» EXERCISE
From the first line to the last, set down the material exactly and drop every picture.
---------------
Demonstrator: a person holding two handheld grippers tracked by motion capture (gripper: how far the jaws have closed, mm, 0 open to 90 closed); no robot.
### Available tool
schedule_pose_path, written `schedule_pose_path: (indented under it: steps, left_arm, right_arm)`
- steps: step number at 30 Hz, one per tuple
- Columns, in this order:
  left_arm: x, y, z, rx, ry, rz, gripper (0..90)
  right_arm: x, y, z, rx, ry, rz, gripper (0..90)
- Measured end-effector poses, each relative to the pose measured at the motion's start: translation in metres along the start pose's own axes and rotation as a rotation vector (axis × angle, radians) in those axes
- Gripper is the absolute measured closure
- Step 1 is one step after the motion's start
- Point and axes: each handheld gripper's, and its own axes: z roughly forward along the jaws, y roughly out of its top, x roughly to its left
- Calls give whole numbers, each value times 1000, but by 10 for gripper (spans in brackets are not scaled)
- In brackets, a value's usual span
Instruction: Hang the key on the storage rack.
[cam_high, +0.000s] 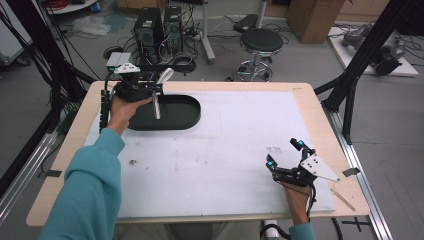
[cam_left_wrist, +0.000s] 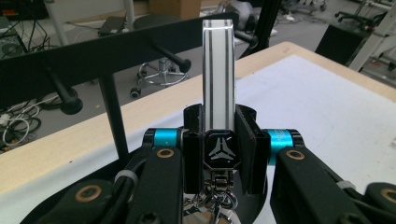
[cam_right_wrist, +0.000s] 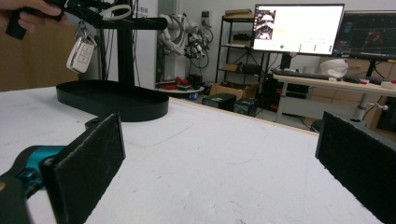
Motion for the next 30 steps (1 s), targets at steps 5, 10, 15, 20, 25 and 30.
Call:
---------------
» REPLY TO THE EXERCISE
Demonstrator: a person holding two handheld grippers tracked by motion capture (gripper: how far the jaws have closed, mm, 0 open to 90 closed); no robot.
### Available tool
schedule_pose_path, written `schedule_pose_path: (indented under it: steps, left_arm, right_arm)`
- steps: step number at 30 Hz, one per tuple
- Columns, in this order:
  left_arm: x, y, z, rx, ry, rz, gripper (0..90)
  right_arm: x, y, z, rx, ry, rz, gripper (0..90)
- Measured end-effector poses, each relative to the pose measured at the motion's start: translation in metres along the start pose's own axes and rotation as a rotation vector (axis × angle, radians) in those axes
- Gripper is the absolute measured closure
- Step 1 is one step after the motion's start
- Point and axes: each handheld gripper's, and its own axes: z roughly forward along the jaws, y roughly out of its top, x roughly to its left
- Calls give whole numbers, each value times 1000, but by 10 for gripper (spans in brackets are not scaled)
- In brackets, a value's usual span
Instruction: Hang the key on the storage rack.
[cam_high, +0.000s] 
[cam_left_wrist, +0.000s] 
[cam_right_wrist, +0.000s] 
Motion for the next 30 steps (1 s), targets at steps 5, 10, 15, 20, 25 and 30.
Call:

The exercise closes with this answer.